◆ **What needs to be done**:
The full listing below should be repeated exactly.

Provided data Start Marker

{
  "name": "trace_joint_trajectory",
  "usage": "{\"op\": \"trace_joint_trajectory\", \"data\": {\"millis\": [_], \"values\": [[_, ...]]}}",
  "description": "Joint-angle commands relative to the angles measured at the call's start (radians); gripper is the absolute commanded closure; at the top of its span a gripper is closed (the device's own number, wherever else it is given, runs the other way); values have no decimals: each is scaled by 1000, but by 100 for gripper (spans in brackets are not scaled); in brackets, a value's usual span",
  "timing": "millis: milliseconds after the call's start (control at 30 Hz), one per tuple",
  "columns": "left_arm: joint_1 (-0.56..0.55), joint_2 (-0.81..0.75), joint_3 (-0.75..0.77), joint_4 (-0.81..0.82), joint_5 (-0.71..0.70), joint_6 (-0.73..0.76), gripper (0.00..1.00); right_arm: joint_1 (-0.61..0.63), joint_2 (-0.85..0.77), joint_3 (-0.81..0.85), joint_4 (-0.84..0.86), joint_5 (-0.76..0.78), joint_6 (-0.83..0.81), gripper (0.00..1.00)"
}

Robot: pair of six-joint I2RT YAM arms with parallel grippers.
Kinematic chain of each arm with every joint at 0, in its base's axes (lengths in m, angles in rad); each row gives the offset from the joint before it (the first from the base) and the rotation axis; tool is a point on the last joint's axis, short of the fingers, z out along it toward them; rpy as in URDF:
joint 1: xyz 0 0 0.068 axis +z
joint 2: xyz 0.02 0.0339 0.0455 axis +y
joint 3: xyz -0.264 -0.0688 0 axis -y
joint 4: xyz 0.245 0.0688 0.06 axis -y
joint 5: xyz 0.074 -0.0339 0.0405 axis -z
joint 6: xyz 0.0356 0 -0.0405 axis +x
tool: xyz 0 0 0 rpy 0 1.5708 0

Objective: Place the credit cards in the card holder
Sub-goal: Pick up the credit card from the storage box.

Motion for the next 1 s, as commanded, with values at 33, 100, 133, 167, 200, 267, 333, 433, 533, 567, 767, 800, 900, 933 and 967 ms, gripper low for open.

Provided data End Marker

◆ **Output of the exercise**:
{
  "name": "trace_joint_trajectory",
  "usage": "{\"op\": \"trace_joint_trajectory\", \"data\": {\"millis\": [_], \"values\": [[_, ...]]}}",
  "description": "Joint-angle commands relative to the angles measured at the call's start (radians); gripper is the absolute commanded closure; at the top of its span a gripper is closed (the device's own number, wherever else it is given, runs the other way); values have no decimals: each is scaled by 1000, but by 100 for gripper (spans in brackets are not scaled); in brackets, a value's usual span",
  "timing": "millis: milliseconds after the call's start (control at 30 Hz), one per tuple",
  "columns": "left_arm: joint_1 (-0.56..0.55), joint_2 (-0.81..0.75), joint_3 (-0.75..0.77), joint_4 (-0.81..0.82), joint_5 (-0.71..0.70), joint_6 (-0.73..0.76), gripper (0.00..1.00); right_arm: joint_1 (-0.61..0.63), joint_2 (-0.85..0.77), joint_3 (-0.81..0.85), joint_4 (-0.84..0.86), joint_5 (-0.76..0.78), joint_6 (-0.83..0.81), gripper (0.00..1.00)"
}

Robot: pair of six-joint I2RT YAM arms with parallel grippers.
Kinematic chain of each arm with every joint at 0, in its base's axes (lengths in m, angles in rad); each row gives the offset from the joint before it (the first from the base) and the rotation axis; tool is a point on the last joint's axis, short of the fingers, z out along it toward them; rpy as in URDF:
joint 1: xyz 0 0 0.068 axis +z
joint 2: xyz 0.02 0.0339 0.0455 axis +y
joint 3: xyz -0.264 -0.0688 0 axis -y
joint 4: xyz 0.245 0.0688 0.06 axis -y
joint 5: xyz 0.074 -0.0339 0.0405 axis -z
joint 6: xyz 0.0356 0 -0.0405 axis +x
tool: xyz 0 0 0 rpy 0 1.5708 0

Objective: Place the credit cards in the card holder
Sub-goal: Pick up the credit card from the storage box.

Motion for the next 1 s, as commanded, with values at 33, 100, 133, 167, 200, 267, 333, 433, 533, 567, 767, 800, 900, 933 and 967 ms, gripper low for open.

The answer has been given, and the exercise is done.